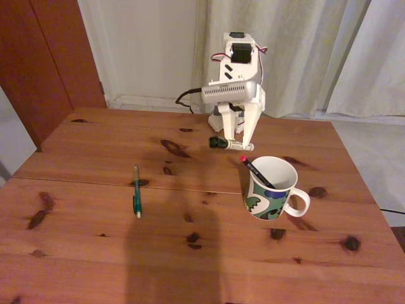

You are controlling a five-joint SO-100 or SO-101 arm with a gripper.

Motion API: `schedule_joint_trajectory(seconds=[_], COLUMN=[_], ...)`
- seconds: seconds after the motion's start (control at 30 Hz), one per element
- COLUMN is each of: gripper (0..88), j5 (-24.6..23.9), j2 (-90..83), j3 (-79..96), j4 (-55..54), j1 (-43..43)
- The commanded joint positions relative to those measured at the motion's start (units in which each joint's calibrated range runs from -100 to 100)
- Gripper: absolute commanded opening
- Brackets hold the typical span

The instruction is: Clean up the desk and place the pens and markers into the cup

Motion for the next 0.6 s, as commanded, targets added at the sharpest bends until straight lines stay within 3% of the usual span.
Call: schedule_joint_trajectory(seconds=[0.0, 0.33, 0.57], gripper=[0.7, 0.6, 0.6], j5=[0.1, -6.45, -8.33], j2=[-2.43, 0.22, 2.7], j3=[-7.53, -14.12, -11.77], j4=[-0.64, -0.81, -9.41], j1=[-0.39, -3.77, -3.85])
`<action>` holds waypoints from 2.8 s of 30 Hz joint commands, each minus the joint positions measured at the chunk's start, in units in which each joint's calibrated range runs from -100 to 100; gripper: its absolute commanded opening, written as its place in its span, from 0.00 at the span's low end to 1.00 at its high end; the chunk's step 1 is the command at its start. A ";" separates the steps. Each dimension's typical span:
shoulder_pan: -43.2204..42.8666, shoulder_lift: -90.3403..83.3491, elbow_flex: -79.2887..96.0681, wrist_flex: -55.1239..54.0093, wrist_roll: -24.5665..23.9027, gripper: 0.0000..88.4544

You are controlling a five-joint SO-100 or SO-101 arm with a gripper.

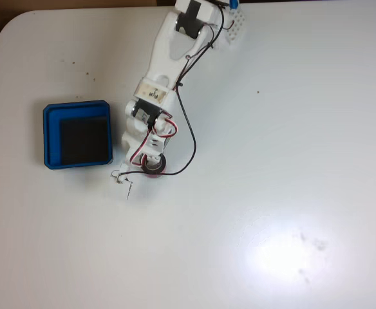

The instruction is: Pick the red roll and drop it in the blue box

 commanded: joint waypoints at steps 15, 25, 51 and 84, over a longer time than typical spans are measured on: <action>18.72 -16.11 -3.26 -0.01 -0.44 0.01; 25.66 -15.69 -3.26 -0.67 -0.44 0.01; 28.69 0.95 -15.39 -1.00 -0.61 0.01; 29.76 6.80 -14.49 -14.61 -0.61 0.09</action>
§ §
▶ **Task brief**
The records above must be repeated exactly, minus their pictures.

▶ **Written response**
You are controlling a five-joint SO-100 or SO-101 arm with a gripper.

Motion API: `schedule_joint_trajectory(seconds=[_], COLUMN=[_], ...)`
- seconds: seconds after the motion's start (control at 30 Hz), one per element
- COLUMN is each of: gripper (0..88), j5 (-24.6..23.9), j2 (-90..83), j3 (-79..96), j4 (-55..54), j1 (-43..43)
- The commanded joint positions relative to those measured at the motion's start (units in which each joint's calibrated range runs from -100 to 100)
- Gripper: absolute commanded opening
- Brackets hold the typical span

The instruction is: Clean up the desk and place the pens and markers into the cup

Motion for the next 0.6 s, as commanded, targets added at the sharpest bends until straight lines stay within 3% of the usual span.
Call: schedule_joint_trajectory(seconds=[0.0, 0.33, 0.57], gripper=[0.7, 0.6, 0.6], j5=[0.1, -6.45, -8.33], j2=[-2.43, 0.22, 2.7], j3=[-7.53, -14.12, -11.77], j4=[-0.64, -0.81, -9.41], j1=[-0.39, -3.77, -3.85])
`<action>` holds waypoints from 2.8 s of 30 Hz joint commands, each minus the joint positions measured at the chunk's start, in units in which each joint's calibrated range runs from -100 to 100; gripper: its absolute commanded opening, written as its place in its span, from 0.00 at the span's low end to 1.00 at its high end; the chunk's step 1 is the command at its start. A ";" separates the steps. Each dimension's typical span:
shoulder_pan: -43.2204..42.8666, shoulder_lift: -90.3403..83.3491, elbow_flex: -79.2887..96.0681, wrist_flex: -55.1239..54.0093, wrist_roll: -24.5665..23.9027, gripper: 0.0000..88.4544

You are controlling a five-joint SO-100 or SO-101 arm with a gripper.


The instruction is: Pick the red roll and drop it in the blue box

 commanded: joint waypoints at steps 15, 25, 51 and 84, over a longer time than typical spans are measured on: <action>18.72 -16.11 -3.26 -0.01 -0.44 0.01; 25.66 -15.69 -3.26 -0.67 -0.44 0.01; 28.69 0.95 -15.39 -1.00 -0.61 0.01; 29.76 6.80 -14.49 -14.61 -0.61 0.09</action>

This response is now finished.